Keiko picked me up at the train station, toted me all over and taught me new things. She refused to let me pay for anything, including the green tea and sweets and entrance fees into the temples. She introduced me to a small, delightful noodle restaurant where the chef prepares the buckwheat noodles right in front of you. I wanted to pay for lunch since she had already gone above and beyond the call of duty, but she would not let me. She then told me the most wonderful thing I have heard in all my travels...By hosting me, she wanted to thank all my "ancestors" (countrymen) for being so kind to her and her family while she was living in the states. "We were young, had 2 small children in New York City and not a lot of money. People from the local church were so nice to us. They showed us the sights and treated us to meals. Americans are so very kind."

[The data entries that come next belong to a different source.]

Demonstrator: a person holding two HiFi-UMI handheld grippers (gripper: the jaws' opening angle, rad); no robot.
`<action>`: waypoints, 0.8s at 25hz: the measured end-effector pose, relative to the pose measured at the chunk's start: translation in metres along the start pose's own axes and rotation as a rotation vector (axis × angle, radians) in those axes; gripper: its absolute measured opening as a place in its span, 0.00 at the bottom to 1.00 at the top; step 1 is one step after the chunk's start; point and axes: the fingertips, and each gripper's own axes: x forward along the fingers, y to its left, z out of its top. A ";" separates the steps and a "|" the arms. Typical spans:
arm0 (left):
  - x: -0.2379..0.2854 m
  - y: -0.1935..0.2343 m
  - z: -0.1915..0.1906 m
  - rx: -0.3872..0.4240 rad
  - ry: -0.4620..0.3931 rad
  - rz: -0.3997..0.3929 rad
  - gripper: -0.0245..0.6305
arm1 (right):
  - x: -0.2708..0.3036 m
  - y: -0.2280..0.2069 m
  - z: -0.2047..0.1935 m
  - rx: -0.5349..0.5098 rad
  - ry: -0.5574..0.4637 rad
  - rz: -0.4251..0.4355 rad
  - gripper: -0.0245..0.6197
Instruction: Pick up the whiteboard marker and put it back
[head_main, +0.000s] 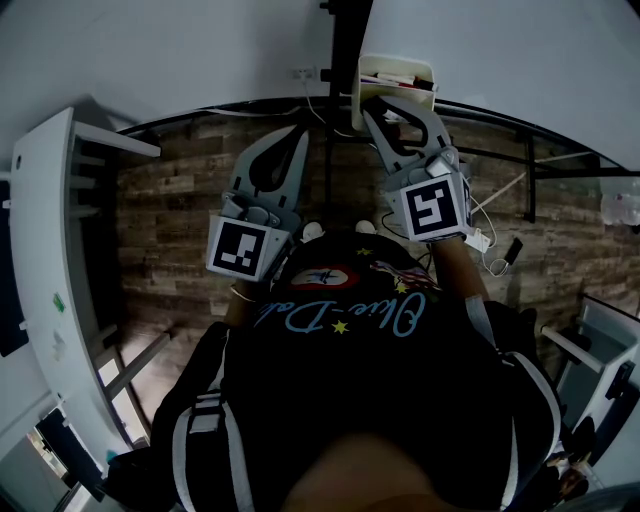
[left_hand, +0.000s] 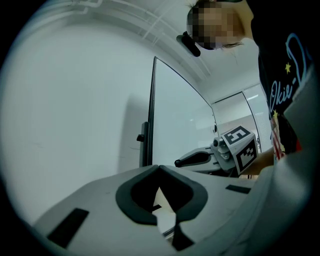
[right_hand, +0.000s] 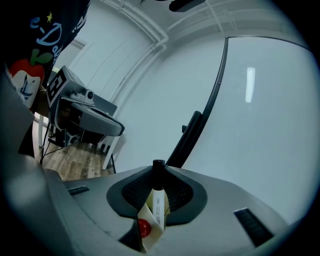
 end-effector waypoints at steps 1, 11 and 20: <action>0.000 -0.001 0.000 0.001 0.000 -0.001 0.04 | -0.002 -0.001 0.002 0.007 -0.009 -0.005 0.16; 0.003 -0.012 0.003 0.014 -0.001 -0.010 0.04 | -0.016 -0.013 0.015 0.077 -0.089 -0.030 0.15; 0.007 -0.019 0.005 0.026 0.006 -0.019 0.04 | -0.031 -0.027 0.025 0.165 -0.150 -0.040 0.15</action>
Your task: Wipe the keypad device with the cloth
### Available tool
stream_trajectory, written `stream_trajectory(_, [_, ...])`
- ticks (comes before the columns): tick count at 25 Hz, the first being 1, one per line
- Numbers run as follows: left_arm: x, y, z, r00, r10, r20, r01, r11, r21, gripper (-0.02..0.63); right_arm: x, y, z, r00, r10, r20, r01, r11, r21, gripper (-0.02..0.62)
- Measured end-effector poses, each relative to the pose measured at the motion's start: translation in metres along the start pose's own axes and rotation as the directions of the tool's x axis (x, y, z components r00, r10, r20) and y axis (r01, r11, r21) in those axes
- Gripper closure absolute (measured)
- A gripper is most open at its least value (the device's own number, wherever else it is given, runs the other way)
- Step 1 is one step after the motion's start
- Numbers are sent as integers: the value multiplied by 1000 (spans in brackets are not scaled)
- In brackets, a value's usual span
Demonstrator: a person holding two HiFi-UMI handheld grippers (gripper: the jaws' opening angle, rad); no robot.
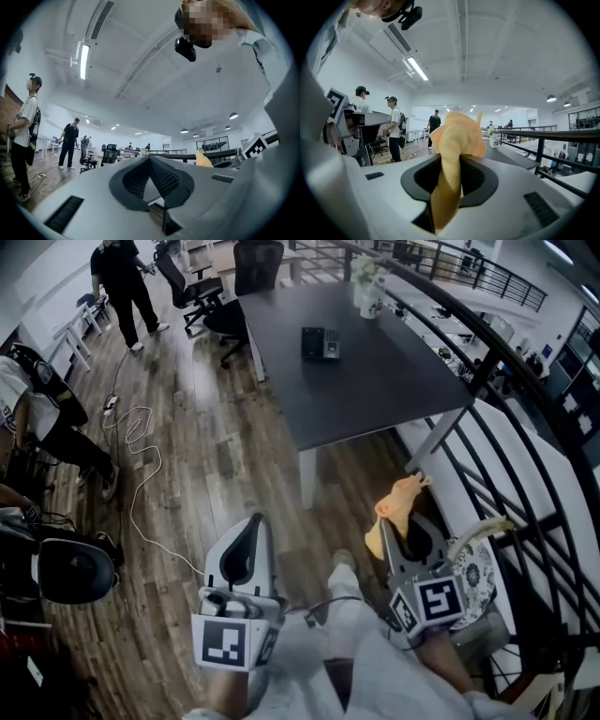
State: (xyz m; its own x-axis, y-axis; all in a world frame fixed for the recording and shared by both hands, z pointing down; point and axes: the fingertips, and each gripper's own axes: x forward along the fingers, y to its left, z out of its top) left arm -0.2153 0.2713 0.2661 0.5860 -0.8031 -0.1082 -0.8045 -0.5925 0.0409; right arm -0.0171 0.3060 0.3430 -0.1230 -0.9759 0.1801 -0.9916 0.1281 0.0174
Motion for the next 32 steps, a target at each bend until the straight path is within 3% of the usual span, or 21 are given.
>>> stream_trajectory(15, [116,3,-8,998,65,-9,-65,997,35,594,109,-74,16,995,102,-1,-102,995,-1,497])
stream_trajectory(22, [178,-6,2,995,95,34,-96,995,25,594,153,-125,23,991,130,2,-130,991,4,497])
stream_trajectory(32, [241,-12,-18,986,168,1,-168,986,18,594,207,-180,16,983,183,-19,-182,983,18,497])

I wanted you all to know that you make a difference by being kind to foreigners in the US, no matter what their nationality. From experience, I can tell you that it is uncomfortable not knowing how to read the signs or menus in a foreign environment. It is downright scary to not know the customs and fear offending someone. It is exciting to be abroad but also sad to be so far away from your family and friends who know you (and magically still love you). So please know that whenever you host a foreign student or invite a foreigner over for a holiday or show her a sight or let him into traffic or give your seat up in a public place or smile at her at WalMart or pay for him to get into a movie, you are literally DOING THE WORLD A FAVOR. You may not reap the rewards at that very moment of kindness, but somewhere out there, that act of hospitality will circumnavigate the world and manifest itself as a perfect day for an addled, middle-aged mother of two who needs a bit of serenity.

Thank you for being "kind Americans". And for listening to/encouraging my rantings. Hope your year is off to a good start,

Take care and God bless,

Love the South Sea Quiet Poetess Who Brings Death from the South

(I am getting that name copyrighted, so don't even think about stealing it.)